» What you need to do:
Copy out each line of the data below in which the string "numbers" appears.

[Start of Attachment]

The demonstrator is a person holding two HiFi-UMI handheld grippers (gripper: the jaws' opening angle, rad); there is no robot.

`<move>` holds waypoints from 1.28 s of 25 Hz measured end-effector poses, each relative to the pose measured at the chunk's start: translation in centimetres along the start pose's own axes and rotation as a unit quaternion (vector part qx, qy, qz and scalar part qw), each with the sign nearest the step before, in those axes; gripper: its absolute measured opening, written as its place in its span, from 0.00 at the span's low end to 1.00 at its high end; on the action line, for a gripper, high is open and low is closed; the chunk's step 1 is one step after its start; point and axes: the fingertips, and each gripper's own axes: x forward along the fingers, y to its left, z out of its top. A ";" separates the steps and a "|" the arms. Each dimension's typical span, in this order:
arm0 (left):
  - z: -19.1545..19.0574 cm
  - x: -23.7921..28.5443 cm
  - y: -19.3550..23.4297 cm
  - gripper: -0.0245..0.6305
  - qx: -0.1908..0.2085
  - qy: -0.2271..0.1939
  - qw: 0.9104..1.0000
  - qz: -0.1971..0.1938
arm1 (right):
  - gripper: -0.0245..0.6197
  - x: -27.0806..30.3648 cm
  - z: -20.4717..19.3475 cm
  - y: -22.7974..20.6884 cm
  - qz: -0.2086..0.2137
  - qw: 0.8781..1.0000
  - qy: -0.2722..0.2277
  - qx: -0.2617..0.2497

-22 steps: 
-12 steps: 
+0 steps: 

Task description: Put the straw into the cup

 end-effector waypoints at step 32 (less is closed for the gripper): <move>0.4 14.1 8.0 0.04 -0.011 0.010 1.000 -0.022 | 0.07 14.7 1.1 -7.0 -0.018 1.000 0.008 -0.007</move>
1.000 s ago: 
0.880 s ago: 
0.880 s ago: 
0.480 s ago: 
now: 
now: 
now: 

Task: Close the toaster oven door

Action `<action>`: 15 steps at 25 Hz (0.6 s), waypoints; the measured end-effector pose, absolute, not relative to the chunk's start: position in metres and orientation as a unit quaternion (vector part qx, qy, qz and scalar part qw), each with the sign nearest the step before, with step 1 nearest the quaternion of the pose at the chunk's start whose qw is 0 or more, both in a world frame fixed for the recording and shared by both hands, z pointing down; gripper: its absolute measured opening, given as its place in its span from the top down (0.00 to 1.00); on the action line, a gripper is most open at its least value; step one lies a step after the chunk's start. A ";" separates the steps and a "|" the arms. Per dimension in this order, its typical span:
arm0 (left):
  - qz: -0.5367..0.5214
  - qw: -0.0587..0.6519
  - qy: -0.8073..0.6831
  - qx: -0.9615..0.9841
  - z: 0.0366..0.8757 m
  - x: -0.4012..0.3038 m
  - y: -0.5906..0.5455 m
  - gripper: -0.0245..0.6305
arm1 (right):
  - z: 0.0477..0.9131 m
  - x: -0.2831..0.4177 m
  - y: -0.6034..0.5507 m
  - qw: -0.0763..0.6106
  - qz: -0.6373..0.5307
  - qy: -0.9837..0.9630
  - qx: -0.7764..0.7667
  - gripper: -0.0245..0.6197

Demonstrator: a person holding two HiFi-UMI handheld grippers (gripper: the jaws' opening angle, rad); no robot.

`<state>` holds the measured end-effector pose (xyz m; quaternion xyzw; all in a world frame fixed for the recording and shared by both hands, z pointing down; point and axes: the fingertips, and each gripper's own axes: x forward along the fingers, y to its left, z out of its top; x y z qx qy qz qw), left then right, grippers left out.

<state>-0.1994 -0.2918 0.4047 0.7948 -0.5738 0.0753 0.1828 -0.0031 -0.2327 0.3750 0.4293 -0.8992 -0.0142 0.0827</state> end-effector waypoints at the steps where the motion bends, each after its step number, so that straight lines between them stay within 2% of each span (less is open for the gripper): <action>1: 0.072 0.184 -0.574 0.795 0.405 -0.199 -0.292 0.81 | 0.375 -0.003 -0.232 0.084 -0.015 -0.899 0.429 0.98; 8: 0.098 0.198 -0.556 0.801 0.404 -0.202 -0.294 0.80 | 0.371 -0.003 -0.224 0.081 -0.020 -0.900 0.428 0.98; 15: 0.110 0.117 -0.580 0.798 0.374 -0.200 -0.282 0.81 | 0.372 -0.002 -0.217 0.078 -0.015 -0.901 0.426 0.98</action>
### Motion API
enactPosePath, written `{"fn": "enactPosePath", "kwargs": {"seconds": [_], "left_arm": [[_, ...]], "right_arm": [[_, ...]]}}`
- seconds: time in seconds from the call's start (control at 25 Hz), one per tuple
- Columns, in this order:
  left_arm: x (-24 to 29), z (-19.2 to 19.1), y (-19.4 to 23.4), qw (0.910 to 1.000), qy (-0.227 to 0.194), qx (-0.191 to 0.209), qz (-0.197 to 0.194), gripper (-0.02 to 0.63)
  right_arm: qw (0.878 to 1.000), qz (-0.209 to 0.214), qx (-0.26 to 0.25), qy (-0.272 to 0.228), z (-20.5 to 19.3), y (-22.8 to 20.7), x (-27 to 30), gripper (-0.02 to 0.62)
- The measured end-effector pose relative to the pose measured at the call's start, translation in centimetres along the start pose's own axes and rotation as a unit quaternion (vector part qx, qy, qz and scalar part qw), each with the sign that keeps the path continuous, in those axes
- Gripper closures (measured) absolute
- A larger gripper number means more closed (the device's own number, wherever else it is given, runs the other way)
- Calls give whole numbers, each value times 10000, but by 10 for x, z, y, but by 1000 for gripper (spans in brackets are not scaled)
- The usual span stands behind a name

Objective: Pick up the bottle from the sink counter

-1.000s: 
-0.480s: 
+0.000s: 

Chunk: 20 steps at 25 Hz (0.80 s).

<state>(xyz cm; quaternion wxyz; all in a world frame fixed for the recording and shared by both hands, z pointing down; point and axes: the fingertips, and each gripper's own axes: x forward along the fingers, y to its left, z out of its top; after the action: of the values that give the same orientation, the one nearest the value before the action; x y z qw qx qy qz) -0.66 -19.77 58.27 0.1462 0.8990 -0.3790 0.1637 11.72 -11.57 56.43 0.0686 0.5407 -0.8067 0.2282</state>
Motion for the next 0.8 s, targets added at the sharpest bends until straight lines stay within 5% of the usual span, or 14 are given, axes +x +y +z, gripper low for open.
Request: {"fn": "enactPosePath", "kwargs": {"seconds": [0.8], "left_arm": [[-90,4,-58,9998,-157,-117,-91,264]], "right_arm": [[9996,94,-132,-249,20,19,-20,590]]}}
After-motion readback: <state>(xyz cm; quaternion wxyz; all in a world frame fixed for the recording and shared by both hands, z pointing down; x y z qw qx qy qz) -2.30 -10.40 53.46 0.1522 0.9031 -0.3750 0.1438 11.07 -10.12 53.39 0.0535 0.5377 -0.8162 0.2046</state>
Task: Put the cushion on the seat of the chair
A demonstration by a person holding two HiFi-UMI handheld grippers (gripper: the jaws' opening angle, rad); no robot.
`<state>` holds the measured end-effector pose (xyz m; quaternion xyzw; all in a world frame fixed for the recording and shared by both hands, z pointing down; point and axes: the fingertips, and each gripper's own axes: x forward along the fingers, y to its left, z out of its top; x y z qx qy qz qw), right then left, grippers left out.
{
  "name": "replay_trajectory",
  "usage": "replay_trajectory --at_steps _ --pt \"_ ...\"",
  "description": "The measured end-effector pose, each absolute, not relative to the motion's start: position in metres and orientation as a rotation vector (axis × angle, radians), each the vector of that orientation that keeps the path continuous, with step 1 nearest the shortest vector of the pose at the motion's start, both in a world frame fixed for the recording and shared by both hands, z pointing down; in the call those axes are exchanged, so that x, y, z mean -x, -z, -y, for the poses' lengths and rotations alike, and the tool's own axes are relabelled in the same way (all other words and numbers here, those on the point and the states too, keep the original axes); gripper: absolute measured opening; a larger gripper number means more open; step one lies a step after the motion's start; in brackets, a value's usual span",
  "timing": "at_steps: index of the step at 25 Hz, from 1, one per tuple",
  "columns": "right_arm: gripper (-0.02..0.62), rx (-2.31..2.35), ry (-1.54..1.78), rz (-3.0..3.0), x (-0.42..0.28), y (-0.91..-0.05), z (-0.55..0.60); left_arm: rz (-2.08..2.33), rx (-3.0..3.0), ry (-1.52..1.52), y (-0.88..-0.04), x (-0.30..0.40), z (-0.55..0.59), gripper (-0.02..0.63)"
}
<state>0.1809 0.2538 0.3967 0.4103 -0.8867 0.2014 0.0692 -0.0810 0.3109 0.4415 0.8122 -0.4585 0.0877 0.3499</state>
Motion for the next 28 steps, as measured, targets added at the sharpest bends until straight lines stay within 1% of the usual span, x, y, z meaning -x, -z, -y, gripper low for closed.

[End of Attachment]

» Final answer:
- Calls give whole numbers, each value times 10000, but by 10 for x, z, y, but by 1000 for gripper (spans in brackets are not scaled)
  "description": "The measured end-effector pose, each absolute, not relative to the motion's start: position in metres and orientation as a rotation vector (axis × angle, radians), each the vector of that orientation that keeps the path continuous, with step 1 nearest the shortest vector of the pose at the motion's start, both in a world frame fixed for the recording and shared by both hands, z pointing down; in the call those axes are exchanged, so that x, y, z mean -x, -z, -y, for the poses' lengths and rotations alike, and the tool's own axes are relabelled in the same way (all other words and numbers here, those on the point and the states too, keep the original axes); gripper: absolute measured opening; a larger gripper number means more open; step one lies a step after the motion's start; in brackets, a value's usual span",

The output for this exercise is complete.